After the fight, Murphy calls his parents, leading to a long impression of his drunken stepfather (another call-back to a popular bit from Delirious). This final segment runs for over ten minutes and incorporates his stepfather's habit of misquoting Motown songs (including "Ain't Too Proud to Beg", which opened the film).

==Cast (opening segment)==
- Eddie Murphy as himself
- Tatyana Ali as Eddie's sister (sketch)
- Deon Richmond as Little Eddie (sketch)
- Billie Allen as Eddie's aunt (sketch)
- James Brown III as Thanksgiving guest
- Michelle Davison as Thanksgiving guest
- Leonard Jackson as Uncle Gus (sketch)
- Samuel L. Jackson as Eddie's Uncle
- Warren Morris as Poetry reader
- Basil Wallace as Eddie's Father (sketch)
- Damien Wayans as Child running in the house
- Ellis E. Williams as Eddie's Uncle (sketch)
- Carol Woods as Eddie's Aunt
- Kim Wayans as Interviewed fan (uncredited)

== Rating ==
The film was originally given an "X" rating by the MPAA, but several cuts from Murphy's performance were made to secure an "R" rating.

==Records==
The film surpassed Richard Pryor: Live on the Sunset Strip as the highest-grossing concert film, earning a gross of $50.5 million.

The film contained the word "fuck" 223 times, setting the record for highest "fuck count" ever in a feature-length, theatrically released film at the time (surpassing Scarface).

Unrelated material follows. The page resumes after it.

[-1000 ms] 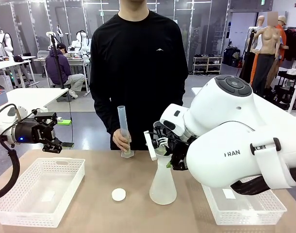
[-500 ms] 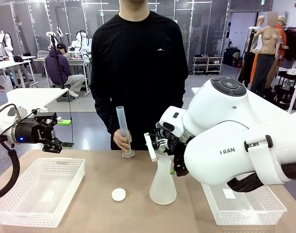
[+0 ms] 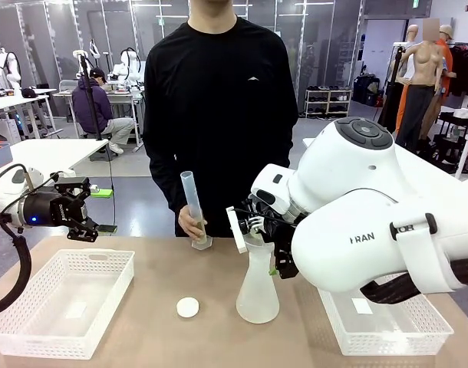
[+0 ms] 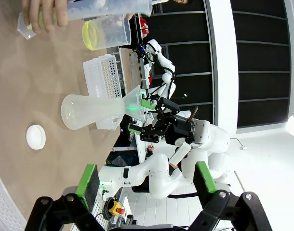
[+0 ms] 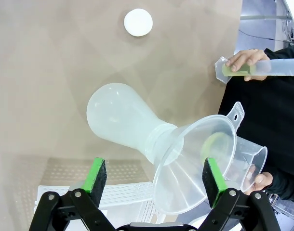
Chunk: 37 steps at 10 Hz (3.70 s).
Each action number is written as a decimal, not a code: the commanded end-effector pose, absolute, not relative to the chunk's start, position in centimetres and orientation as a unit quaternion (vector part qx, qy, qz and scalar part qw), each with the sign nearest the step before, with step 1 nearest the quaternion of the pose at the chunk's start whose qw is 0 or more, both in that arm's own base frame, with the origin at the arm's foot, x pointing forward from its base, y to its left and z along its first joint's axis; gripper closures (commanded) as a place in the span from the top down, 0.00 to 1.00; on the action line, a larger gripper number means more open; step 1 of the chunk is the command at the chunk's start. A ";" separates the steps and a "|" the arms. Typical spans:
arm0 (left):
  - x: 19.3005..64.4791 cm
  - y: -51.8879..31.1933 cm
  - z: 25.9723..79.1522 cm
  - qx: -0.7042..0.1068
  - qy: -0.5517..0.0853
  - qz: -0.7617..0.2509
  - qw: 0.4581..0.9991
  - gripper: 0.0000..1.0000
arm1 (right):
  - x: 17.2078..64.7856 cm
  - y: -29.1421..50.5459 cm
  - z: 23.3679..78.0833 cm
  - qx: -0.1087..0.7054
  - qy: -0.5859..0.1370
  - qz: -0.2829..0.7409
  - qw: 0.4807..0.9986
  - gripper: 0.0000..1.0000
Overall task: Prepare the solutions needed for the experiment.
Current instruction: Once the solution is in the Big flask , pick up the Plastic Funnel and place it back into the right Organizing basket.
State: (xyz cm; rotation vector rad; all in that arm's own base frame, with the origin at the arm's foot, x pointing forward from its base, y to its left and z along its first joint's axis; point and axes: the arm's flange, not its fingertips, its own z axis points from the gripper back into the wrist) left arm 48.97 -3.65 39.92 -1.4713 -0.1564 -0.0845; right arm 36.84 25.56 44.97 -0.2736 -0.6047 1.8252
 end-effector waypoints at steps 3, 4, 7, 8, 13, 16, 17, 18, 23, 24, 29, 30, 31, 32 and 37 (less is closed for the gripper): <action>49.0 -3.7 40.1 -0.669 -0.069 -0.034 0.739 1.00 | 36.8 25.6 45.0 -0.116 -0.257 0.776 0.564 1.00; 49.0 -3.7 40.1 -0.669 -0.069 -0.034 0.739 1.00 | 36.1 24.9 46.2 -0.132 -0.250 0.757 0.588 1.00; 49.0 -3.7 40.1 -0.669 -0.069 -0.034 0.739 1.00 | 35.7 21.7 49.7 -0.086 -0.304 0.708 0.631 1.00; 49.0 -3.7 40.1 -0.669 -0.069 -0.034 0.739 1.00 | 35.6 20.2 50.7 -0.059 -0.338 0.701 0.626 1.00; 49.0 -3.7 40.1 -0.669 -0.069 -0.034 0.739 1.00 | 36.2 9.0 50.9 0.191 -0.424 0.496 0.733 1.00; 49.0 -3.7 40.1 -0.669 -0.069 -0.034 0.739 1.00 | 35.9 4.9 49.0 0.229 -0.362 0.421 0.799 1.00; 49.0 -3.7 40.1 -0.669 -0.069 -0.034 0.739 1.00 | 35.4 5.2 49.0 0.168 -0.364 0.453 0.796 1.00; 49.0 -3.7 40.1 -0.669 -0.069 -0.034 0.739 1.00 | 37.9 4.7 50.1 0.229 -0.382 0.442 0.778 1.00; 49.0 -3.7 40.1 -0.669 -0.069 -0.034 0.739 1.00 | 40.5 3.6 49.2 0.341 -0.332 0.384 0.791 1.00; 49.0 -3.7 40.1 -0.669 -0.069 -0.034 0.739 1.00 | 42.0 2.2 48.0 0.406 -0.309 0.357 0.783 1.00; 49.0 -3.7 40.1 -0.669 -0.069 -0.034 0.739 1.00 | 43.5 -1.3 45.7 0.603 -0.195 0.207 0.746 1.00; 49.0 -3.7 40.1 -0.669 -0.069 -0.034 0.739 1.00 | 44.1 -1.8 44.8 0.623 -0.165 0.171 0.745 1.00; 49.0 -3.7 40.1 -0.669 -0.069 -0.034 0.739 1.00 | 44.7 -2.3 44.3 0.642 -0.153 0.144 0.737 1.00; 49.0 -3.7 40.1 -0.669 -0.069 -0.034 0.739 1.00 | 45.1 -2.7 43.9 0.654 -0.138 0.120 0.734 1.00; 49.0 -3.7 40.1 -0.669 -0.069 -0.034 0.739 1.00 | 47.2 -3.9 42.0 0.633 -0.123 0.052 0.762 1.00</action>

Raw held the record until 1990 before being surpassed by Goodfellas.

==Critical reception==
The New York Times praised Eddie Murphy's stand-up routine.

Michael Wilmington of the Los Angeles Times wrote that it was "a surprisingly poor concert film of Murphy’s stand-up act," saying Murphy is "like a musician with fabulous technique playing 'Chopsticks.'"

Alfonso Ribeiro, who played Carlton Banks on The Fresh Prince of Bel-Air, said he drew inspiration from Murphy's depiction of white people dancing in developing "The Carlton" for his character.

Gabriel Iglesias credits Raw for inspiring him to become a comedian. A scene in his 2014 stand-up comedy film The Fluffy Movie depicts a young Iglesias renting the rated-R film despite being underage.

On Rotten Tomatoes, the film holds a rating of 79% from 24 reviews with the consensus: "Like its title suggests, Eddie Murphy Raw is a searingly unbridled and viciously funny showcase from one of comedy's best." Metacritic, which uses a weighted average, assigned the film a score of 54 out of 100, based on 10 critics, indicating "mixed or average" reviews. Siskel and Ebert gave it a split-decision on their show.